Jeremy Corbyn has mocked Theresa May’s “threadbare” Queen’s Speech which was delivered today shorn of her most high profile manifesto commitments.
The prime minister this morning unveiled a legislative agenda which did not include previous plans to expand grammar schools, means-test winter fuel payments or legalising fox hunting.
Speaking for over half an hour in the Commons, Corbyn savaged the May for Tory austerity policies and her election disaster, with one Labour MP enthusiastically shouting “go on Jez”.
May, who has been under intense internal Tory pressure after losing the party its majority at the election, was cheered by her backbenchers when she rose to speak.
Backbench Labour MPs, most of whom had severe doubts about Corbyn’s leadership, were in a more boisterous mood than before the election and shouted “resign” across the chamber at the prime minister.

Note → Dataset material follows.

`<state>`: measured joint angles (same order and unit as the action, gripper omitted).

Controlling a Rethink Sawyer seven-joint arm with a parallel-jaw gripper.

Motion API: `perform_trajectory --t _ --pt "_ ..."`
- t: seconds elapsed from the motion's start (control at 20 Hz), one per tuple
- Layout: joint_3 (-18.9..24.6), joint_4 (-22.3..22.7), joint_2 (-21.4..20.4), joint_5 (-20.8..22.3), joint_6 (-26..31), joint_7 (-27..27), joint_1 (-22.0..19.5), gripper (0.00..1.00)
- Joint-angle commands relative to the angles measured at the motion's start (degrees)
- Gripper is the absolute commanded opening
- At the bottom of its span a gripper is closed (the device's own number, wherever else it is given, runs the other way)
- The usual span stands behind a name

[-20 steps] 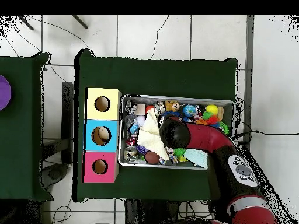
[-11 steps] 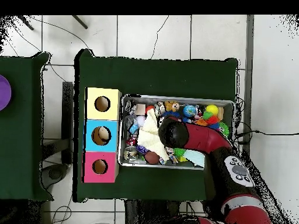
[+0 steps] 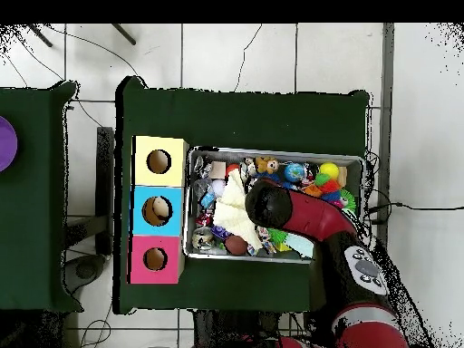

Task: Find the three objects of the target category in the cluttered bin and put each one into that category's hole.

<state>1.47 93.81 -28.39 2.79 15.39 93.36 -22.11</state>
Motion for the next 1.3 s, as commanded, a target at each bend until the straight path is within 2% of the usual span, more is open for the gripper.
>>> perform_trajectory --t 0.05,0.3,0.55,1.0,1.05,1.3 --pt "-2.81 0.81 3.88 -6.74 -7.43 19.57 1.52 0.0" --pt "-5.43 0.02 4.63 -11.61 -8.92 22.85 3.7 0.0" --pt "-4.79 -1.6 6.6 -16.07 -11.55 24.92 3.74 0.0" --pt "-5.68 -2.78 7.56 -17.0 -12.88 23.24 4.09 0.0" --pt "-5.1 -2.44 7.47 -16.69 -13.96 22.93 3.55 1.0" --pt "-6.96 -3.35 7.14 -16.97 -11.49 22.17 5.08 1.0"
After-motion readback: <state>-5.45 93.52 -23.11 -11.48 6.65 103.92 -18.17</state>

Toby Perkins poked fun at May’s diminished political stature as compared to the Labour leader. “Has she shrunk or has he grown?” Perkins asked.
Wes Streeting asked May: “Given that she asked for a personal mandate and didn’t get one, why is she still here?”
And Kevin Brennan called May the “interim prime minister”, a reference to suggestions she could be ousted by her backbenchers.
John Bercow also admonished May for suggesting Perkins’ question did not deserve an answer. “it did,” he said.
Unusually, the government proposed a policy agenda that will run for two years rather than just one.
Corbyn told MPs it was a “threadbare legislative programme from a government that has lost its majority and apparently run out of ideas altogether.
“This would be a thin legislative programme even if it was for one year but for two years? There’s not enough in it to fill up one year.”
May defended herself against accusations her government had not proposed enough legislation. “Not every problem can be solved by an act of Parliament,” she said.
The Labour leader said it was he, rather than May, who was “ready to offer real strong an stable leadership in the interest of the many not the few”.
“Labour won almost 13 million votes at the election because we offered hope and opportunity for all and real change for our country,” Corbyn said.
“The prime minister began the election campaign by warning that: ‘If I lose just six seats I will lose this election’. When it came to it, she lost more than four times that many seats to Labour.”
Corbyn, listing seats won by Labour on June 8, added: “From Cardiff to Canterbury, from Stockton to Kensington, people chose hope over fear. And they sent an unequivocal message: that austerity must be brought to an end.”
Of 27 Bills and draft bills unveiled in her first Queen’s Speech, eight are devoted to the complex process of withdrawal from the EU, including a Repeal Bill to overturn the 1972 Act which took Britain into the European Economic Community and separate Bills on customs, trade, immigration, fisheries, agriculture, nuclear safeguards and the international sanctions regime.
Speculation that Donald Trump’s state visit may be ditched was fuelled by its absence from the speech.
But Downing Street said that the invitation to the US President stands and said it did not feature because a date is yet to be fixed.
May has yet to finalise a deal with the DUP that would see its 10 MPs support her minority Tory government.
Damian Green, the first secretary of state who serves effectively as deputy prime minister, said earlier today a deal was still “entirely possible”.